Efficacy of oral ribavirin in lung transplant patients with respiratory syncytial virus lower respiratory tract infection.

BACKGROUND: Respiratory syncytial virus (RSV) can cause severe lower respiratory tract infection (LRI) and is a risk factor for the development of bronchiolitis obliterans syndrome (BOS) after lung transplantation (LTx). Currently, the most widely used therapy for RSV is inhaled ribavirin. However, this therapy is costly and cumbersome. We investigated the utility of using oral ribavirin for the treatment of RSV infection after LTx. METHODS: RSV was identified in nasopharyngeal swabs (NPS) or bronchoalveolar lavage (BAL) using direct fluorescent antibody (DFA) in 5 symptomatic LTx patients diagnosed with LRI. Data were collected from December 2005 and August 2007 and included: age; gender; type of LTx; underlying disease; date of RSV; pulmonary function prior to, during and up to 565 days post-RSV infection; need for mechanical ventilation; concurrent infections; and radiographic features. Patients received oral ribavirin for 10 days with solumedrol (10 to 15 mg/kg/day intravenously) for 3 days, until repeat NPS were negative. RESULTS: Five patients had their RSV-LRI diagnosis made at a median of 300 days post-LTx. Mean forced expiratory volume in 1 second (FEV(1)) fell 21% (p < 0.012) during infection. After treatment, FEV(1) returned to baseline and was maintained at follow-up of 565 days. There were no complications and no deaths with oral therapy. A 10-day course of oral ribavirin cost $700 compared with $14,000 for nebulized ribavirin at 6 g/day. CONCLUSIONS: Treatment of RSV after LTx with oral ribavirin and corticosteroids is well tolerated, effective and less costly than inhaled ribavirin. Further studies are needed to directly compare the long-term efficacy of oral vs nebulized therapy for RSV.

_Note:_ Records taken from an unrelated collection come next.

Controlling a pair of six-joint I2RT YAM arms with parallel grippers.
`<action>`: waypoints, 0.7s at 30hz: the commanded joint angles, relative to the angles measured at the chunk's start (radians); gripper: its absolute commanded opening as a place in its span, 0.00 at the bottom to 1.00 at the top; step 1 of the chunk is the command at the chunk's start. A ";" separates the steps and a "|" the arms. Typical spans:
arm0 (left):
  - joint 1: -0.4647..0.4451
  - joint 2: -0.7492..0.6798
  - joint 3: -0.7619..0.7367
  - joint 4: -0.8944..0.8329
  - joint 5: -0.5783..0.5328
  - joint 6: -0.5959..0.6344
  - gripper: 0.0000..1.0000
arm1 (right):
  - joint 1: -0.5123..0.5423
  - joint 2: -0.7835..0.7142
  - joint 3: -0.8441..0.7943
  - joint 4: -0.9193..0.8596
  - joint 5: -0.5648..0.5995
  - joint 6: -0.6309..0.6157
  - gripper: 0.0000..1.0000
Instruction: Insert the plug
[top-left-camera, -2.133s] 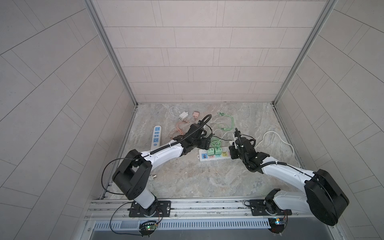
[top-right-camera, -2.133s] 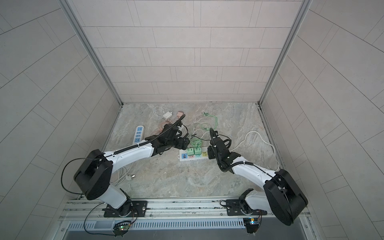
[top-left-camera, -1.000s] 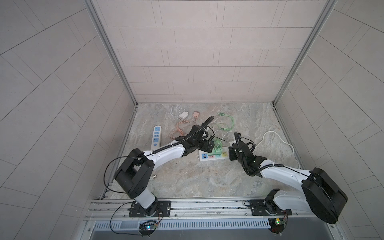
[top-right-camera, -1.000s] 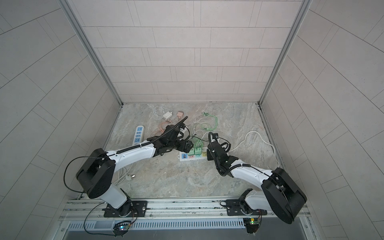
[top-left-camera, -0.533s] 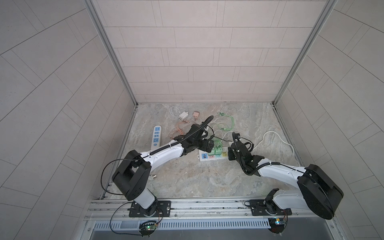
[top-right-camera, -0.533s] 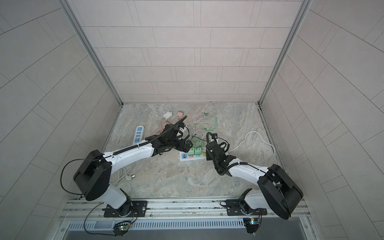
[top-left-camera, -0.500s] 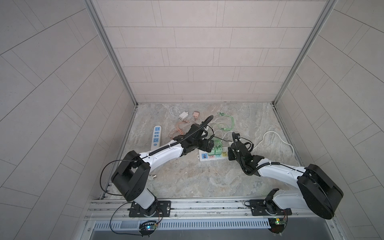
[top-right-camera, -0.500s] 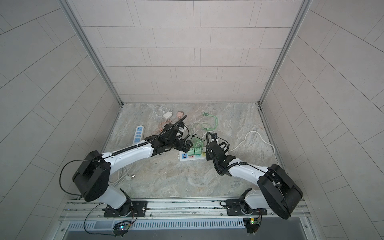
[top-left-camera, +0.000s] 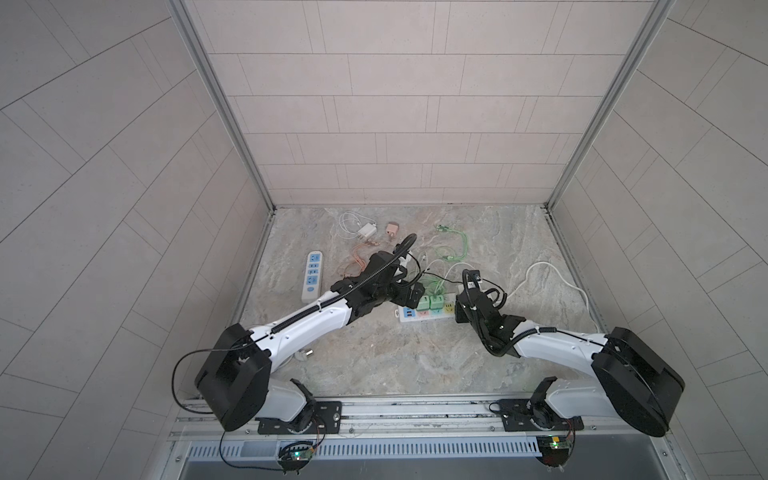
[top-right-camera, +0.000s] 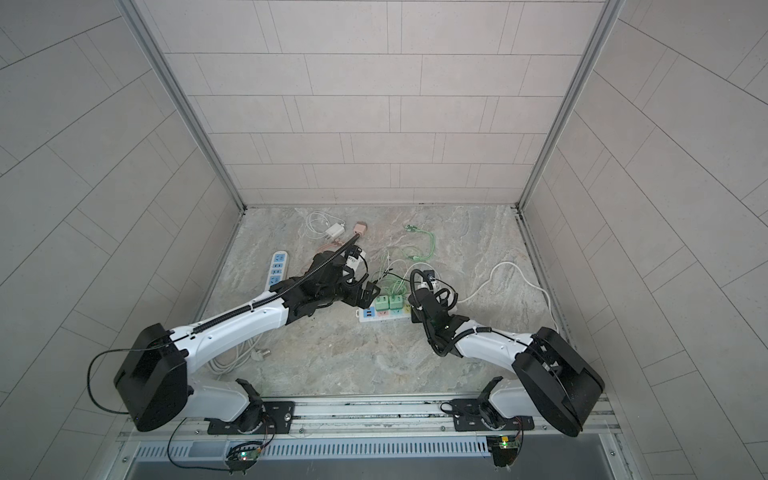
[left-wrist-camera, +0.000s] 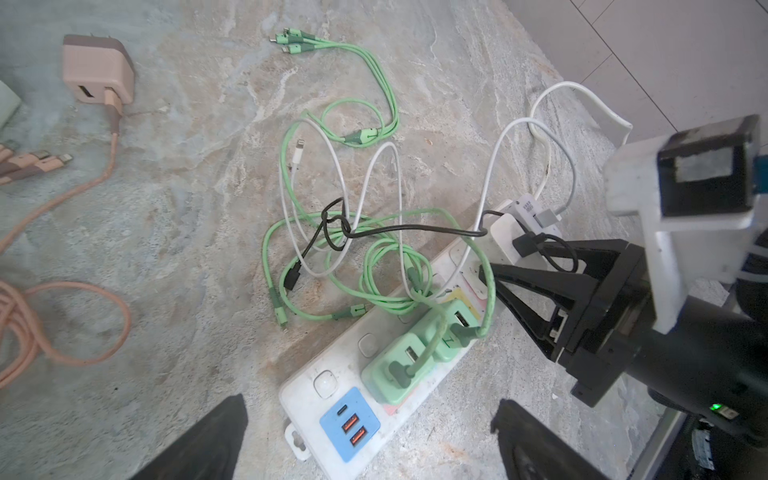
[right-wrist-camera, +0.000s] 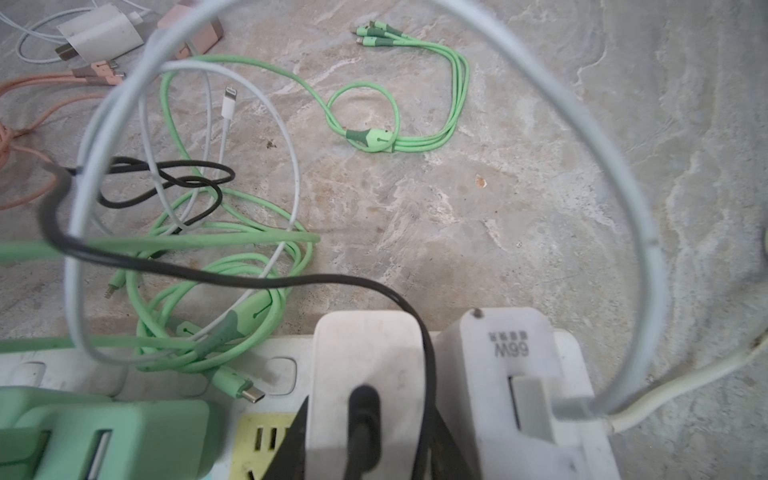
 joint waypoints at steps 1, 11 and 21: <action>0.001 -0.047 -0.024 -0.030 -0.125 -0.036 1.00 | 0.046 0.078 -0.082 -0.201 -0.105 0.107 0.00; 0.156 -0.025 -0.048 -0.112 -0.217 -0.138 1.00 | -0.020 0.127 -0.054 -0.316 -0.057 0.243 0.02; 0.253 0.022 -0.023 -0.042 -0.227 -0.102 1.00 | -0.056 0.165 -0.013 -0.349 -0.064 0.293 0.02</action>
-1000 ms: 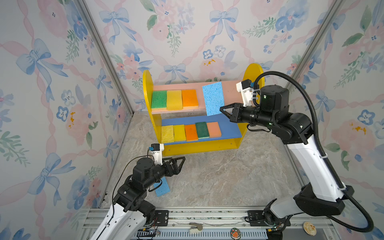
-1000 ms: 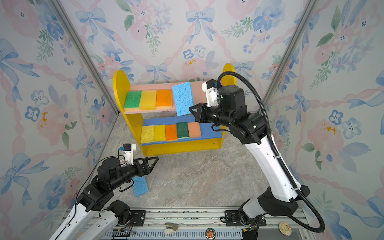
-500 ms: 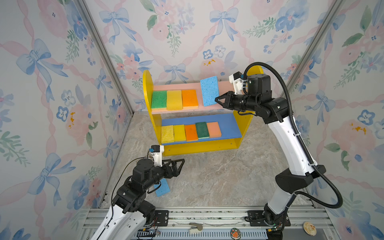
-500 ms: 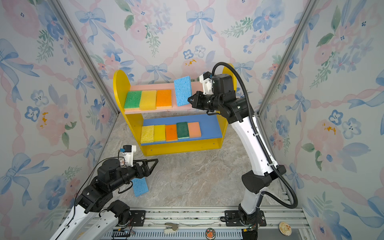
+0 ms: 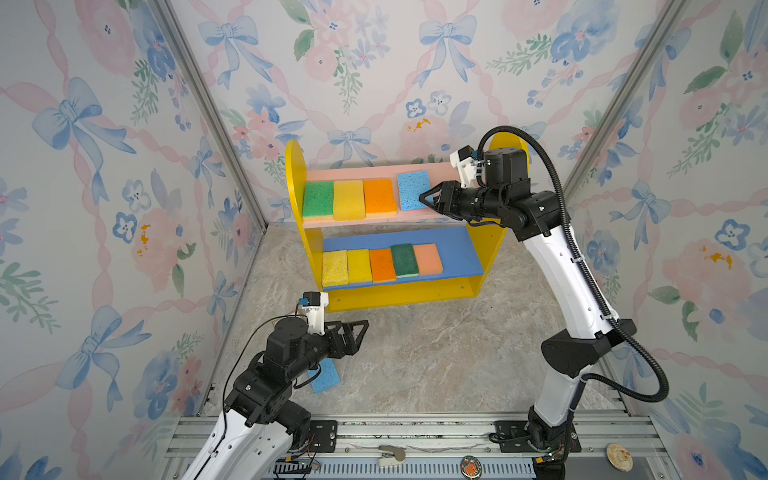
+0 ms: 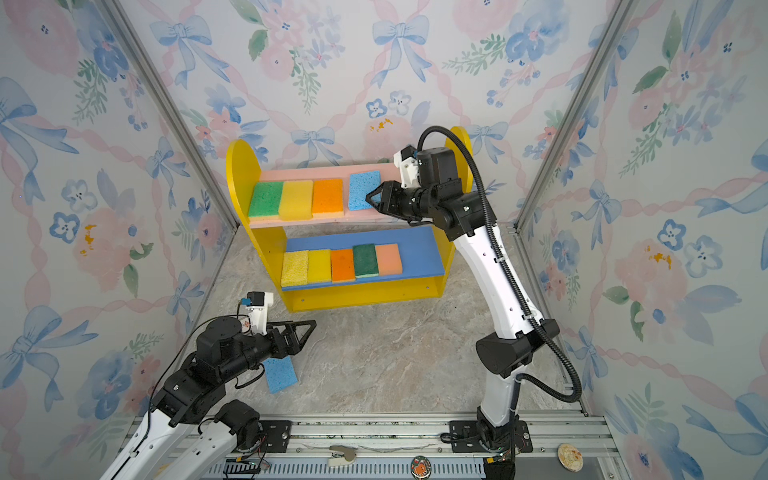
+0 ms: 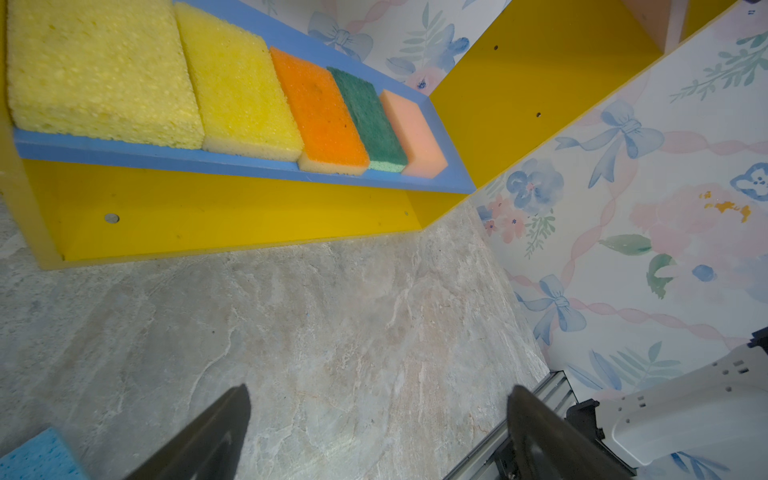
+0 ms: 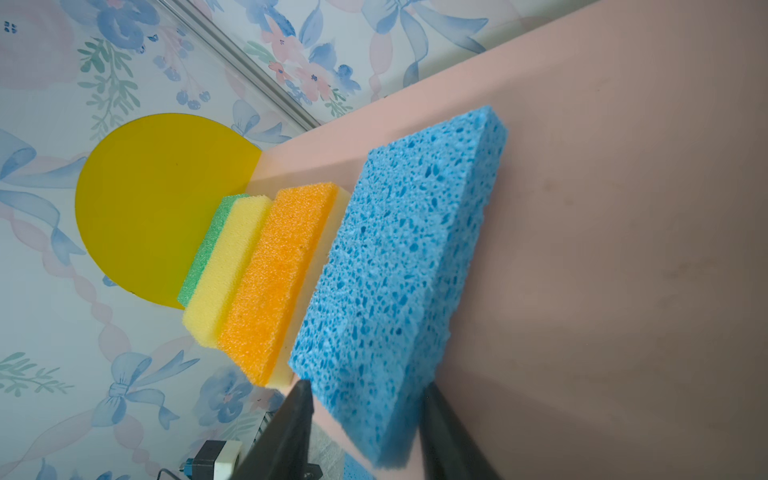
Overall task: Place and organize the cleaning sponges onto the shelf
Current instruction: 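Set the blue sponge on the pink shelf beside the orange sponge and release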
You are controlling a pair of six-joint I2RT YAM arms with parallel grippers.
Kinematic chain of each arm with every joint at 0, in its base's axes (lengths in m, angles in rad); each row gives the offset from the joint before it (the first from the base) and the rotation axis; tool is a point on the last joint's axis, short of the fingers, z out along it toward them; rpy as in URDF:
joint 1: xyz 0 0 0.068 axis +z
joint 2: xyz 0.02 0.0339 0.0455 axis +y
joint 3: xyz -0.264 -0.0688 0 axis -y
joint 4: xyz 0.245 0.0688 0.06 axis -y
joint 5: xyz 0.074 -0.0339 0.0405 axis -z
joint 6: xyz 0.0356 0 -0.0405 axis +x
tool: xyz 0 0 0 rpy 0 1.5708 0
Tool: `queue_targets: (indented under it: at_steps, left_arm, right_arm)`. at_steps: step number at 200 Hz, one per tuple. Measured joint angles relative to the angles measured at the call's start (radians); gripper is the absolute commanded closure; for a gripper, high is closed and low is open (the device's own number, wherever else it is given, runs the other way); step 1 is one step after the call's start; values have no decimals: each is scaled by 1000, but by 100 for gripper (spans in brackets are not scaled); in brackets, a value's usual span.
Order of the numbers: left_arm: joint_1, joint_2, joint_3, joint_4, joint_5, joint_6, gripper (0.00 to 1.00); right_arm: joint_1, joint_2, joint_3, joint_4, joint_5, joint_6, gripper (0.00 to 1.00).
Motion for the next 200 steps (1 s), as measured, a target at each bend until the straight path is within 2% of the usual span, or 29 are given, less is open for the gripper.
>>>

Dapsone-induced hemolytic anemia in lung allograft recipients.

BACKGROUND: Lung transplant (LT) recipients often receive dapsone for Pneumocystis jirovecii pneumonia (PCP) prophylaxis. However, the prevalence of dapsone-induced hematologic toxicity in LT recipients is unknown. We report a high prevalence of hemolytic anemia (HA) associated with dapsone use in LT patients when compared with other patients described in the literature who have been prescribed dapsone prophylaxis. METHODS: We performed a retrospective chart review on all LT recipients who received dapsone prophylaxis between 2004 and 2006. Demographics, ideal body weight (IBW), severity of anemia, transfusion requirements, laboratory evidence of hemolysis, serum creatinine and glucose-6-phosphate deyhdrogenase (G6PD) enzyme levels were collected. RESULTS: Forty-three patients received dapsone. Ten (22.7%) patients had HA, despite normal G6PD levels. The mean drop in hemoglobin from baseline was 2.7 g/dl (95% confidence interval [CI] 1.9 to 3.5, p < 0.0001). Of those patients with HA, 6 had elevated serum creatinine from baseline. The odds ratio for hemolysis was 4.75 for each 1.0-mg/dl increase in creatinine (95% CI 1.07 to 21.03, p = 0.04). Mean IBW for the HA group was 58.4 kg. A dapsone dose of 100 mg/day orally resulted in a mean dose of 1.7 mg/kg. CONCLUSIONS: The prevalence of dapsone-induced HA in LT recipients is 5-fold higher than the reported rate in the population of human immunodeficiency virus (HIV) patients. Individuals with renal failure or low body weight and for whom dose exceeds 1.5 mg/kg may be at increased risk for dapsone-induced HA. Although current CDC guidelines do not recommend adjusting dose by IBW or renal function, we suggest that consideration should be given to these dosing strategies.